Hyundai Motorsport is focused on fighting with Toyota Gazoo Racing to win the third constructors’ world championship in its history in the WRC and what would be the first among the drivers, but, under the surface, something is moving and these are important projects. Projects for the future of the racing department in Alzenau which, however, will go hand in hand with those dictated by Korea, with the strategy and the models that will be launched in the next few years as well as the type of engines chosen.
Over the last few days, Motorsport.com has been able to reveal how Hyundai Motorsport is working concretely to enter the World Endurance Championship by creating a prototype. To be precise, an LMDh, a platform already chosen by Lamborghini, Porsche, BMW, Cadillac and Alpine, which leads to choosing one of the 4 existing chassis and creating the engine part.
This project will require huge investments from an economic point of view, but also from a personnel one. This is why doubts have arisen about the future of Hyundai Motorsport in the World Rally Championship, the WRC.

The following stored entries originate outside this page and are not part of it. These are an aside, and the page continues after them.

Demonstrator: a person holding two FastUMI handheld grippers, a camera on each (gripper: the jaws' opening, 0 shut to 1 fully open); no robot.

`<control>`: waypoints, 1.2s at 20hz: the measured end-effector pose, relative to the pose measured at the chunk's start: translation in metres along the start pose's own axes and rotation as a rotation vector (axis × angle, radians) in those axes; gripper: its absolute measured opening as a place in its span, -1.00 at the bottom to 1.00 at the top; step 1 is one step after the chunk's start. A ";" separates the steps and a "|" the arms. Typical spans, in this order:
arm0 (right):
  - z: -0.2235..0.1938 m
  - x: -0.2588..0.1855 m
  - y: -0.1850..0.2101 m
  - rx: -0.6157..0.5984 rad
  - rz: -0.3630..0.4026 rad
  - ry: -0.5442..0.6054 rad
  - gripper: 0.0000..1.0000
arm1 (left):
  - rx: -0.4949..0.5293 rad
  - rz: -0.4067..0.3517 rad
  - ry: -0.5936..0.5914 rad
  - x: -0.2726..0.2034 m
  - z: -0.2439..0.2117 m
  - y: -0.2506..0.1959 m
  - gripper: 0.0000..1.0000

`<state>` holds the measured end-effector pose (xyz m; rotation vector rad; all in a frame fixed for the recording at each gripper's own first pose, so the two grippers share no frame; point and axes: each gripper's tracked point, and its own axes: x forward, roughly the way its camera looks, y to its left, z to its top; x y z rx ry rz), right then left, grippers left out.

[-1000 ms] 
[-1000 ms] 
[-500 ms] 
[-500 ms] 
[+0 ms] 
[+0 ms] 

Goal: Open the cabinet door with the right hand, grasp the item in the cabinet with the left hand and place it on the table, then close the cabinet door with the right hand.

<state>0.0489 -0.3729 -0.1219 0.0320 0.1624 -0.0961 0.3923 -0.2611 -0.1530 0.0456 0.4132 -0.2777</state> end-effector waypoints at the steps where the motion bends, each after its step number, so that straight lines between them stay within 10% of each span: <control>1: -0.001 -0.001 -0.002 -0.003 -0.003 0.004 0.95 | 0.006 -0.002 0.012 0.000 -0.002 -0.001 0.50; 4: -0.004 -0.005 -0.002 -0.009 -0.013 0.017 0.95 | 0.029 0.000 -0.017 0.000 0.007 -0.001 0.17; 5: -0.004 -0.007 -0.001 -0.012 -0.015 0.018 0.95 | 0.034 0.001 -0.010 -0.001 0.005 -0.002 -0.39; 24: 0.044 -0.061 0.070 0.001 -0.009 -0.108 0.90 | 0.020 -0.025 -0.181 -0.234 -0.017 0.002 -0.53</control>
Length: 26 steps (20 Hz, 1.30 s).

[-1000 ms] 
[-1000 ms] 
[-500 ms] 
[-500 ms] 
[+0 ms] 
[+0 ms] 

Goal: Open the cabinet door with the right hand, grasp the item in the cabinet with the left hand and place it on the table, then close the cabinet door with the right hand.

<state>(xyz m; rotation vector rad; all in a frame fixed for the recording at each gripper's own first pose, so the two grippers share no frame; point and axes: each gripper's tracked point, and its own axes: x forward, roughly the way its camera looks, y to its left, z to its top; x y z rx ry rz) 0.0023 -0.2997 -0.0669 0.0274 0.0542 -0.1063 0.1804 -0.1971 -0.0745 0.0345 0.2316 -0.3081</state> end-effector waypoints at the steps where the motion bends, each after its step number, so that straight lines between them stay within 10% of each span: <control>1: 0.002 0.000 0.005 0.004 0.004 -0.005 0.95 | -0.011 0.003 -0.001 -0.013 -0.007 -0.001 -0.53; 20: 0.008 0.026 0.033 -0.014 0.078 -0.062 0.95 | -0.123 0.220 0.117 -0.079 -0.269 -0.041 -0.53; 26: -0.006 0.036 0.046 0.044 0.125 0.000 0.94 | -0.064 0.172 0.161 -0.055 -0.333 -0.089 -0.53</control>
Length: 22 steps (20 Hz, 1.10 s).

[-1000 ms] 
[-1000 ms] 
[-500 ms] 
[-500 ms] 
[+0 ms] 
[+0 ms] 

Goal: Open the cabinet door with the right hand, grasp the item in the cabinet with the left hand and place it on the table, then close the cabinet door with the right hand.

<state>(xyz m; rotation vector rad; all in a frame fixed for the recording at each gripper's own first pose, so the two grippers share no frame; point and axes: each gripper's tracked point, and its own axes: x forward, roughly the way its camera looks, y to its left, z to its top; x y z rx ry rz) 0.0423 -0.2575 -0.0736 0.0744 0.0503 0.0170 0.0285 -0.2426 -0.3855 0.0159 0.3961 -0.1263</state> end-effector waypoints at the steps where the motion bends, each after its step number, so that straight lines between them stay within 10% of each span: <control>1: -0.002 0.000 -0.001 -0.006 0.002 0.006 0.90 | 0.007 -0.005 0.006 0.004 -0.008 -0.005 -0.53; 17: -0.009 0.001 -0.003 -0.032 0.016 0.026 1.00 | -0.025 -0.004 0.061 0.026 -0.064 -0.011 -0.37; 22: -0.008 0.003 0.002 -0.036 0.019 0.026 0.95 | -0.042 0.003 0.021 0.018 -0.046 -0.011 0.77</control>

With Hyundai busy in the WRC, but also defining plans for the future, we asked Cyril Abiteboul, team principal and president of Hyundai Motorsport, about the future of the Korean company’s racing department. The former Renault and Caterham manager certainly did not dispel doubts about Hyundai’s future in the WRC, stating that in the coming months the company will communicate its intentions in the world of motorsport but also that the i20 N Rally1 will race until the end of the current regulation, that is, until the end of 2026.

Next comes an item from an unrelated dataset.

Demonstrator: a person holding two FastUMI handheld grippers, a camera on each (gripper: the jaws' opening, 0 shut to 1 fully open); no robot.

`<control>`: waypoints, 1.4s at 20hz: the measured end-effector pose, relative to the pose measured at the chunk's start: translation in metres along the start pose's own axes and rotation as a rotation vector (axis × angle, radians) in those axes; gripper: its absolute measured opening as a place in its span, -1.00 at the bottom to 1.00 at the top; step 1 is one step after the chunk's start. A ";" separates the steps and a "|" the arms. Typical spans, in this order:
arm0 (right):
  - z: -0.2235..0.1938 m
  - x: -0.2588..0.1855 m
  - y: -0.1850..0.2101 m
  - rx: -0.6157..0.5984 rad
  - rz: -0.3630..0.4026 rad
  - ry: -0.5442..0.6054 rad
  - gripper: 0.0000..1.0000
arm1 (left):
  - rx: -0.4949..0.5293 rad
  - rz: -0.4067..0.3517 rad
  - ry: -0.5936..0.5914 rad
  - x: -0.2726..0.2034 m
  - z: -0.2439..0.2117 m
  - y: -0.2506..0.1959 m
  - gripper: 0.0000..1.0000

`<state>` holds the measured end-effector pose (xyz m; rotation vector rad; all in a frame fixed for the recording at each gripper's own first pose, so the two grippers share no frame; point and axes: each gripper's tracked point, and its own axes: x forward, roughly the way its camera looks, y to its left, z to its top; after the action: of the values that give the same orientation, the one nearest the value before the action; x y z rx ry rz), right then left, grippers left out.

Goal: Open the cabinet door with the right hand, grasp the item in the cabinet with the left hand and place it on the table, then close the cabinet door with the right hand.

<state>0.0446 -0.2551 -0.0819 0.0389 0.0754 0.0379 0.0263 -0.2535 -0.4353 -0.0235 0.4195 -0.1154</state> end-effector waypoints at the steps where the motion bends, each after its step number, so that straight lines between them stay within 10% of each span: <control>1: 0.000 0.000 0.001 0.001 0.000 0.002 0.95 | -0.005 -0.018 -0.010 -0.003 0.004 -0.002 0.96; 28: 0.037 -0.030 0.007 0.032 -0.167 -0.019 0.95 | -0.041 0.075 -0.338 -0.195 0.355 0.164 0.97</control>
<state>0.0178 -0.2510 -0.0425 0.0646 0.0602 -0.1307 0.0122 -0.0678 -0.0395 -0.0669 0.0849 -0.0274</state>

“There will be an announcement about our plans for the future and I am not able to do that at the moment because it revolves around several people, but at the base and at the headquarters, and we will do that in due course,” revealed the Paris-born team principal.

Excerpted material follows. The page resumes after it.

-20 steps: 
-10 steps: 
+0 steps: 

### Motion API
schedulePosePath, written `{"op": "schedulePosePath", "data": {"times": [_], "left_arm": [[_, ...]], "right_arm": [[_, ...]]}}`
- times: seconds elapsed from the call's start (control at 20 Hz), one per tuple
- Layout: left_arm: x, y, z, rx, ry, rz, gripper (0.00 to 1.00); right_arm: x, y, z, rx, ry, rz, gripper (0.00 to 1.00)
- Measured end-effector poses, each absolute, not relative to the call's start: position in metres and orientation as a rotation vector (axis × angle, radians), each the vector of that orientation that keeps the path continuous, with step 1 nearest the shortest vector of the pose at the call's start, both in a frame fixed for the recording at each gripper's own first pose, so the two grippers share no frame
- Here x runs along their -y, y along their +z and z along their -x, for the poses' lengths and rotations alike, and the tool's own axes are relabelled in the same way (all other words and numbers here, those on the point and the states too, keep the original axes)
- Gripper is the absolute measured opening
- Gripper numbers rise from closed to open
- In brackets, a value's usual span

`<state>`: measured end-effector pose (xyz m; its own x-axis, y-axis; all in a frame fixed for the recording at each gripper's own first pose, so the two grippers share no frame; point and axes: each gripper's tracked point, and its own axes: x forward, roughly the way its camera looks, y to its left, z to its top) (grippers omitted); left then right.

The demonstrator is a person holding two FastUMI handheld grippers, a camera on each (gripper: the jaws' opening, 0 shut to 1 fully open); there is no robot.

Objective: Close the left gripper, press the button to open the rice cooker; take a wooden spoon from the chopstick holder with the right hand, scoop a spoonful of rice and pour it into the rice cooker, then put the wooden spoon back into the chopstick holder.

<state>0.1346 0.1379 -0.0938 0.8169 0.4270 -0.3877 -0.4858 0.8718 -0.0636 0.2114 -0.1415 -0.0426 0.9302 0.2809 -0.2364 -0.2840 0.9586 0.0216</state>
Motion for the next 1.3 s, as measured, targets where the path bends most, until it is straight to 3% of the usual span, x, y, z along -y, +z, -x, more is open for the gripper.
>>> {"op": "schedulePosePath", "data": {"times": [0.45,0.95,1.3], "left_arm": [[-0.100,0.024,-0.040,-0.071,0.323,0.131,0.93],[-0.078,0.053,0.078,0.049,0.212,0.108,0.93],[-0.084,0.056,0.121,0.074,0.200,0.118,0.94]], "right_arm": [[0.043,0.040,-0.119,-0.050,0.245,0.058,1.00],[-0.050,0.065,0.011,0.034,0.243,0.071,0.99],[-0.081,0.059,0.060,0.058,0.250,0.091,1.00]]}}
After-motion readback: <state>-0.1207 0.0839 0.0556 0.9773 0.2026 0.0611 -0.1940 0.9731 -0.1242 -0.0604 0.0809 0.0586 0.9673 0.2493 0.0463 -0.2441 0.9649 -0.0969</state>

“Of course, I do not deny that, having pushed the sport in this direction, it would be strange if we did not maintain our commitment to the sport. There will be time for everything, but we are not able to fully implement our plan.”
![Cyril Abiteboul, Team Principal of the Hyundai World Rally Team](https://cdn.motorsport.com/images/mgl/6zQKAPkY/s1000/cyril-abiteboul-team-principal.jpg)
Cyril Abiteboul, Team Principal of Hyundai World Rally Team
Photo by: Austral / Hyundai Motorsport
We talked about an Abiteboul who was unclear about the future. In fact, the president of Hyundai Motorsport said that from 2027 onwards the WRC projects on a technical level are not – to date – so clear. Just as those of Hyundai are unclear, as they are preparing to end production of the current i20 without giving it a real replacement in the same segment. The N version – the one on which the current Rally1 is based – has already gone out of production, while the basic one will end its life in 2025.
“2027 is definitely a different world. We need to understand where the sport is going from a technological point of view, we need to understand where it is going from a promotional point of view, because yes, there have been a couple of announcements and I’m not saying it’s not going in the right direction, but it needs a bigger step from a promotional point of view. We also need to understand where our internal world is going.”
“The car we are using, the i20, will be completely stopped [produzione di auto stradali] by then and in its high-performance N is already stopped. Next year it will stop being produced in its normal form, so we need to figure out what the successor to the i20 is and how compatible that successor is with the direction the sport is going to take. It’s a lot of new worlds to align to see if there’s a business case that can make sense for everyone.”
In short, a Hyundai that will try to exploit the current regulation until the end to achieve its goals, but even the president himself admitted that beyond the Pillars of Hercules of 2026 the presence of the Korean company is far from a given.